Daisy started back at school as soon as term started, as always this is the most important thing in her life, so it was important to get her back as soon as possible.  Her new one to one support assistant started and has instantly fallen in love with her - who wouldn't!  It was nice for me to discover that she knows many of the mums in our area too.  Daisy is now in year 1 and is in a group following a very specialist curriculum being pioneered in the school to maximise potential in children with multi-sensory disabilities.  She is already more and more vocal and proves to us day in day out how cognitively able she is.

At the beginning of September was a UK meeting for Costello Syndrome run by the UK branch of the charity which supports children with this syndrom.  Our good friends, the Deckman Family, who have a teenage son Collin with CS came over for the conference and it was great to catch up with them for a day at our house.  Our children have met Collin before so it was a great reunion for them all playing together.  We attended one day of the conference with Daisy and met up with other families we had only met online and well as our friends the Stickley and their children including their daughter Rebecca who is 6 months older than Daisy.  We spoke with some of the geneticists and researchers who attended the conference and shared Daisy's biopsy results and they confirmed what we had always suspected - Daisy is completely and utterly unique.  The problems in her gut have not been seen before in our group of children, they do not know why she has these problems and why she has so much pain.  We know believe that without Costello Syndrome it seems likely that Daisy would have had intestinal failure - she has been hit with a double whammy and it serves to make us all the more isolated as we do not belong fully in either world.  Daisy shares a gene mutation with the other children with Costello Syndrome but no one else has TPN and ileostomies to contend with.  These things Daisy shares with other Gastro families we know, but none of them deal with the other Costello things like the cancer risk, heart problems, growth hormone deficiency, visual impairment and orthopaedic issues like we do.

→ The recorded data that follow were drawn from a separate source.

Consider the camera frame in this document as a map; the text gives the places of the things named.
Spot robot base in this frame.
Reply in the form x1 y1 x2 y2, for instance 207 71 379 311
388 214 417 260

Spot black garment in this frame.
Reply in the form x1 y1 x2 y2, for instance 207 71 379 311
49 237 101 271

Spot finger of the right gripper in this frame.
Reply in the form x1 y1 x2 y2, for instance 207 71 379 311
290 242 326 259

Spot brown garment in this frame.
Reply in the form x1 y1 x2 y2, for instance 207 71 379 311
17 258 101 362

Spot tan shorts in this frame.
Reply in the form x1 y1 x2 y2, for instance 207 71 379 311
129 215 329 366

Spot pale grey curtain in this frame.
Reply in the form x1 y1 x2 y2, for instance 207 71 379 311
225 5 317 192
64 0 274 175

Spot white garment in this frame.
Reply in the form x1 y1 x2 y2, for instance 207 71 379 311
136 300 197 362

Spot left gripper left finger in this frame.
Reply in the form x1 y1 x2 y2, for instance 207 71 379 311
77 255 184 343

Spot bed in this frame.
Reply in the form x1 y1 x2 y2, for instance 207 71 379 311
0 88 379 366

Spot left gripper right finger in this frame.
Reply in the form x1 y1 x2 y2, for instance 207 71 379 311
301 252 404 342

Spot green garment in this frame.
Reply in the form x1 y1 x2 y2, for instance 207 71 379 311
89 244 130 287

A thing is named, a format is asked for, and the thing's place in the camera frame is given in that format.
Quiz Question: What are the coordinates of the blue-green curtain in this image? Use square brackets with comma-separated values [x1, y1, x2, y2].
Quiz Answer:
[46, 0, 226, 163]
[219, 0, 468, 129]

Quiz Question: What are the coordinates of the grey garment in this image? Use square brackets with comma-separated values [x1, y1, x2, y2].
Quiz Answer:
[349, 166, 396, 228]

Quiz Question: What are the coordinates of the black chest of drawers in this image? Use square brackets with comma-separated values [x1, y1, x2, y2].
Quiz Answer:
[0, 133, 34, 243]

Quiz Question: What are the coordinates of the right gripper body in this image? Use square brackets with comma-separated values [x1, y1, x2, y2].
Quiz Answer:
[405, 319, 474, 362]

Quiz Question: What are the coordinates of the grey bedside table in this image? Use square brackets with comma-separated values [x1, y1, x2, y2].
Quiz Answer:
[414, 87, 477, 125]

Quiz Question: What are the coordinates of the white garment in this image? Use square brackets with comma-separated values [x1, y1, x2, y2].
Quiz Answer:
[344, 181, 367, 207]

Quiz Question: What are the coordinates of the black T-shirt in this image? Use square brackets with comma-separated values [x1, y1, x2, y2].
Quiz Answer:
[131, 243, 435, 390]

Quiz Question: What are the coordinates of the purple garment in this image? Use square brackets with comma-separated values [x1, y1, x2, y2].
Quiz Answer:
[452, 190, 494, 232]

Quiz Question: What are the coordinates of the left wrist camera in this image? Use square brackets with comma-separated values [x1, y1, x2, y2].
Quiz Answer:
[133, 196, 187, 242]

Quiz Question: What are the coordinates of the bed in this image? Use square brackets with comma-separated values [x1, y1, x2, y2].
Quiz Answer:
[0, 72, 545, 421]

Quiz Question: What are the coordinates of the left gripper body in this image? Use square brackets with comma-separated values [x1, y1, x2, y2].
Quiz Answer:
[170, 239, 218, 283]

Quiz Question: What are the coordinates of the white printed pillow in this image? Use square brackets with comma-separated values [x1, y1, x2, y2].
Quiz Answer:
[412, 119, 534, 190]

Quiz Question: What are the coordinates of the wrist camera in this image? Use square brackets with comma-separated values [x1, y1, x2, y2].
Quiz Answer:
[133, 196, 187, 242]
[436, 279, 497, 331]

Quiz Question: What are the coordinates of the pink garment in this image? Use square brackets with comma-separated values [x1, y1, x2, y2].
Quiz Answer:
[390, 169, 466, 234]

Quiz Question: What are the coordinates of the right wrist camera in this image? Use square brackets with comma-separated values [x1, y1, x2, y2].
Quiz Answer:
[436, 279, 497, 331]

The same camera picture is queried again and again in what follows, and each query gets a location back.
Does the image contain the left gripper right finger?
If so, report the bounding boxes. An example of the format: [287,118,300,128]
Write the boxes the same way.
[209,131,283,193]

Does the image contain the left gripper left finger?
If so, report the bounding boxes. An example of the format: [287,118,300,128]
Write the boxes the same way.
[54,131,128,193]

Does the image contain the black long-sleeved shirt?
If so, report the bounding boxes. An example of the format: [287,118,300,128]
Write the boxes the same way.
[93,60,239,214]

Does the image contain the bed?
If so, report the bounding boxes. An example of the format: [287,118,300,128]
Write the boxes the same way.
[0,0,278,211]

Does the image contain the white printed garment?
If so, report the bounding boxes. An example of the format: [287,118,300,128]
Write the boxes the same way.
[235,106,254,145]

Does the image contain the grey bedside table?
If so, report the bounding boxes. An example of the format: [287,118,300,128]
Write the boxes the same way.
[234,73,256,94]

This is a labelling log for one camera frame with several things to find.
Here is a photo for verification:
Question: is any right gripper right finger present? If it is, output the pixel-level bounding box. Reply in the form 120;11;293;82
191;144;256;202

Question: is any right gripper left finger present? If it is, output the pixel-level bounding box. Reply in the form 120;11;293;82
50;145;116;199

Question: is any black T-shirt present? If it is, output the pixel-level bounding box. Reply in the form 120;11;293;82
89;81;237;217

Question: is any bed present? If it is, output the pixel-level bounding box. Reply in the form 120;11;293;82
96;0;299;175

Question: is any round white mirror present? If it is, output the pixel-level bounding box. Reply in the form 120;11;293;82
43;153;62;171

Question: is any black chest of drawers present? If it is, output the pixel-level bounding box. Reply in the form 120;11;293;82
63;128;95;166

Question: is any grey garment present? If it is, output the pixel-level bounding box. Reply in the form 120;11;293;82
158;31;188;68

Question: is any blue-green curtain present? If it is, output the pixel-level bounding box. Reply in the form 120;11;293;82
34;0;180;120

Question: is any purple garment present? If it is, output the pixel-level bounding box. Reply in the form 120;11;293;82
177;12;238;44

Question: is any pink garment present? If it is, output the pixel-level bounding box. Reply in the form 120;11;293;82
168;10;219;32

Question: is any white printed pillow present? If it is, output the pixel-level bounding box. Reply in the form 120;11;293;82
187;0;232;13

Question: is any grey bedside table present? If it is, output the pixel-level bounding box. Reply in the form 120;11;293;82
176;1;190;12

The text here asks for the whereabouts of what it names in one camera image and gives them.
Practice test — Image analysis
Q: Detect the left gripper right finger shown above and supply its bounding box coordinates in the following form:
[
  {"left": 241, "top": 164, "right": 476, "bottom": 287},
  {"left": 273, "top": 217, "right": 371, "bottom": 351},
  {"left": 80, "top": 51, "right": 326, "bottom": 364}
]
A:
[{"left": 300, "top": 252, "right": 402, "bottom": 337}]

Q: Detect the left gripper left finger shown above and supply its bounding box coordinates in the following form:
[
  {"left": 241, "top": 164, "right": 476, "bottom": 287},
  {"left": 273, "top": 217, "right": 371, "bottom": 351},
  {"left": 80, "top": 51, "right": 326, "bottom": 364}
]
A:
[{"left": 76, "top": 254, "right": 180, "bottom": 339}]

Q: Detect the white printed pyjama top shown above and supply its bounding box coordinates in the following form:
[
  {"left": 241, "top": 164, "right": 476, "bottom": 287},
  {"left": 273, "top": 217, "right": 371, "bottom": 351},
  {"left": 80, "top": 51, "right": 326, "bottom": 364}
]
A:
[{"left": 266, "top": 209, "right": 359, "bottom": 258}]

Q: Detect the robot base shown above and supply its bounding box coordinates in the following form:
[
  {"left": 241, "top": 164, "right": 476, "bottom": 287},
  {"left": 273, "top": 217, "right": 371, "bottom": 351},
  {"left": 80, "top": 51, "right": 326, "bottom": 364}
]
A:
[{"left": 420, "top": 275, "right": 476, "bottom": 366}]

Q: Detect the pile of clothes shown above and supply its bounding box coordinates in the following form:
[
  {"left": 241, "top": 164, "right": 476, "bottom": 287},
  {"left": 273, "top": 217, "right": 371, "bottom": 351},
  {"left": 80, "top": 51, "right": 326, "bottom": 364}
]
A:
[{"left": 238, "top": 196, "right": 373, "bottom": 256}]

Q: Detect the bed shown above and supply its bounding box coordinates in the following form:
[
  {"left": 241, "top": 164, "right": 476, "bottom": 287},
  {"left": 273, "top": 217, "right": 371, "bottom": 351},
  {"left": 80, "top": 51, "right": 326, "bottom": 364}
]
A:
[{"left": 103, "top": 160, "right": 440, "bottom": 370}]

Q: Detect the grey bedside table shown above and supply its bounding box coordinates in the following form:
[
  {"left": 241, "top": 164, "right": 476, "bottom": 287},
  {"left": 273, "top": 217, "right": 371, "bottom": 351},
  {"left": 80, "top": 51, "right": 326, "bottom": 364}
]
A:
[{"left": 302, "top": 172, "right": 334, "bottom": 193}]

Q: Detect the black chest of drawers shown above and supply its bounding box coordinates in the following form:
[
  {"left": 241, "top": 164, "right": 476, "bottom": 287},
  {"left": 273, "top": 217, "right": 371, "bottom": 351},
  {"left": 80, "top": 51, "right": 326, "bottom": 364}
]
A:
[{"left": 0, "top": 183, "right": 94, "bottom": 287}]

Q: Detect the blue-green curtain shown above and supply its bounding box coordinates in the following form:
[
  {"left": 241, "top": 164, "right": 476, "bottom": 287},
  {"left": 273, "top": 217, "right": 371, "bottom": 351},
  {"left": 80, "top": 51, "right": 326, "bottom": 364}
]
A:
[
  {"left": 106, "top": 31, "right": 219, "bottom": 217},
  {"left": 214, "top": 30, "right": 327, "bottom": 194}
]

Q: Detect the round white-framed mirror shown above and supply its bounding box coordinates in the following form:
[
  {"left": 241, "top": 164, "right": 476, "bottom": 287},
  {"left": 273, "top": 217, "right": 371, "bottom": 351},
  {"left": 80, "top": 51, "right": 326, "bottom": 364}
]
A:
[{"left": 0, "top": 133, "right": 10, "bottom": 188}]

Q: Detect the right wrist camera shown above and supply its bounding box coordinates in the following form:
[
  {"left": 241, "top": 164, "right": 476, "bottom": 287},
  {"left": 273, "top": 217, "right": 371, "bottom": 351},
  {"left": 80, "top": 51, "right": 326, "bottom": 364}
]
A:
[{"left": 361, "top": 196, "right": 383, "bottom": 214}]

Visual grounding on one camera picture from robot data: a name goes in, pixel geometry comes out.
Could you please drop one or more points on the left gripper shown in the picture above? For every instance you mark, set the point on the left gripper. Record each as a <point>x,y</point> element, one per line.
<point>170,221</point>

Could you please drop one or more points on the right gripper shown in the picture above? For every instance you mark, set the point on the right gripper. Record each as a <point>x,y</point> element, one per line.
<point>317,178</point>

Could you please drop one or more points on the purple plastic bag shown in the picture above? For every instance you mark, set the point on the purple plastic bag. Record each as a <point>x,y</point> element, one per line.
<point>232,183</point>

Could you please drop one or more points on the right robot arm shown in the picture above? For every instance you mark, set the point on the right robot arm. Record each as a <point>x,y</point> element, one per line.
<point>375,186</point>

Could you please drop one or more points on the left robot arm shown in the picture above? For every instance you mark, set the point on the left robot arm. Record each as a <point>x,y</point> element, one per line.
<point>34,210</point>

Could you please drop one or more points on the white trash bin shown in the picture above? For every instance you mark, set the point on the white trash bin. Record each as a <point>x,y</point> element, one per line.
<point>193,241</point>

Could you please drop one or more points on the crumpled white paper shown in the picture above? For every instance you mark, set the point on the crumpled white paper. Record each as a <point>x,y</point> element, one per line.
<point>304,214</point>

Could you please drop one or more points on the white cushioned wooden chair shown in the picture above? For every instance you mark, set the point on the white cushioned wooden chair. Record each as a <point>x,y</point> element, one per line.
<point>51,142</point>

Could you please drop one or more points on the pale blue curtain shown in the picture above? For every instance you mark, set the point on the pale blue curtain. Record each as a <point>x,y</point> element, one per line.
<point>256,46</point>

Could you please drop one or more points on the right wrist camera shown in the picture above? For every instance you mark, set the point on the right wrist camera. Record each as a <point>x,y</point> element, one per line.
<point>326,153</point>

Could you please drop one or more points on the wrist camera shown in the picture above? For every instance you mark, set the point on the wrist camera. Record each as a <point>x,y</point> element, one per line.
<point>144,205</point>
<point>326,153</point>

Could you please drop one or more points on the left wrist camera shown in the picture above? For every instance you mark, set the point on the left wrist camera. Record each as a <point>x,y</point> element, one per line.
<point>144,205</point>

A week into the new term, Daisy had a respite stay at our wonderful hospice, Chase, in Guildford.  As her needs have changed so much I stayed with her for the first 24 hours and Andy also spent a night there, we did have a couple of nights when we were home alone.  This really allowed us all to rest and recharge our batteries knowing that Daisy was completely and utterly happy in Chase.  She is going back in again for the October half term and we are planning to take the other three children to France, where they are going to practise their french!

Since being back home from hospital I have continued on my mission to declutter the house and get to grips with the paperwork.  Many people just do not realise how much paperwork comes with the territory when you have a disabled and medically fragile child - forms for this, applications for that, appointments, letters, info - all of it has to be kept, filled in, dealt with, it's a full time job the cupboard where I have been cramming the paperwork is now officially full so I really have to deal with it!  Ontop of that we now have four children in four different schools in four London boroughs all generating their own masses of letters, emails and texts - it's really overwhelming.

My life is a full time managment job, I definitely did not work as hard as this when I was working full time, even though I had three children at the time.  Hence the long time taken to update this blog - every day is full on and Daisy's latest problems mean that an already full workload is now even fuller -  I am counting the days till the next respite break at Chase just so someone else can take over for a while and Andy and I can get a break.  Roll on October!